Exercise description:
Look over the lines below. Report each one that includes the string "telephone".

[Records contained in a dataset]
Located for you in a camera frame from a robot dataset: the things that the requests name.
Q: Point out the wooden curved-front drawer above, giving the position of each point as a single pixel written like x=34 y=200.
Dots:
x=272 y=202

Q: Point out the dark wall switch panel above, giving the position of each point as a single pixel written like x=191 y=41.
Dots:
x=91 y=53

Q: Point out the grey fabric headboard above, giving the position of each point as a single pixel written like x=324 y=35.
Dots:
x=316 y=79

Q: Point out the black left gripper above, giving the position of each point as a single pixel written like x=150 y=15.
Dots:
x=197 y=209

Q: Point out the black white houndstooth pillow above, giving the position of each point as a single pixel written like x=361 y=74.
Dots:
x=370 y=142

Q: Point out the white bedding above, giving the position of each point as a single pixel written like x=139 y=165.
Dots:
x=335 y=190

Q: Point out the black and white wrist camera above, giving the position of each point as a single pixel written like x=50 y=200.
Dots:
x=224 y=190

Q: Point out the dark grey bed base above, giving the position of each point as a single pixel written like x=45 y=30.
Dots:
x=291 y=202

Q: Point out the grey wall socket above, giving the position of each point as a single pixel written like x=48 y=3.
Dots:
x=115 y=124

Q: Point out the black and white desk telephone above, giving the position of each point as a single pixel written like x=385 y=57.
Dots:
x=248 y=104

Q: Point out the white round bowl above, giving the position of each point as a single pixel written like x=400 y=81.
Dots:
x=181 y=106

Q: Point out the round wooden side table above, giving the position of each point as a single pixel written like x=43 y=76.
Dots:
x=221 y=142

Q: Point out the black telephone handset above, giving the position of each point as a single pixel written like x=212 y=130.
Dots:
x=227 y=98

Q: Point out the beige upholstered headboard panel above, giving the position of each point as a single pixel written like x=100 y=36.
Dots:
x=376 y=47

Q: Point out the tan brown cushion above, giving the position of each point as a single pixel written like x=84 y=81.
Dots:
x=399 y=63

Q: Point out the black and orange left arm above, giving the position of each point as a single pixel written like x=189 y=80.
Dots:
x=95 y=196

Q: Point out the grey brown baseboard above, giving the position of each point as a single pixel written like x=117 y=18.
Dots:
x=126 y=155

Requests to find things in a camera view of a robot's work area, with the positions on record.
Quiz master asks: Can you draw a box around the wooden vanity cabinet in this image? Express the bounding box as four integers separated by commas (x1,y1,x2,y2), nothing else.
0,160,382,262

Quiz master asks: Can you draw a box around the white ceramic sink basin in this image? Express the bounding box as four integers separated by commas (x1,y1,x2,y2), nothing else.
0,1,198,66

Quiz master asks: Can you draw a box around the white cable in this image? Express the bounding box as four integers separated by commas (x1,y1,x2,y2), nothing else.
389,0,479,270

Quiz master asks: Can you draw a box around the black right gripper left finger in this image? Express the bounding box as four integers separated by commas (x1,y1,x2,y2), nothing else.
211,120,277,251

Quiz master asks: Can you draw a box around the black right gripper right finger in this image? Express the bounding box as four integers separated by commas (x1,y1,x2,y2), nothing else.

Response to the task:
Q: Point out the black and white desk telephone above, giving the position of each point as a single pixel written like x=385 y=57.
Q: Point out the black telephone handset above, giving the position of each point as a single pixel written like x=212 y=130.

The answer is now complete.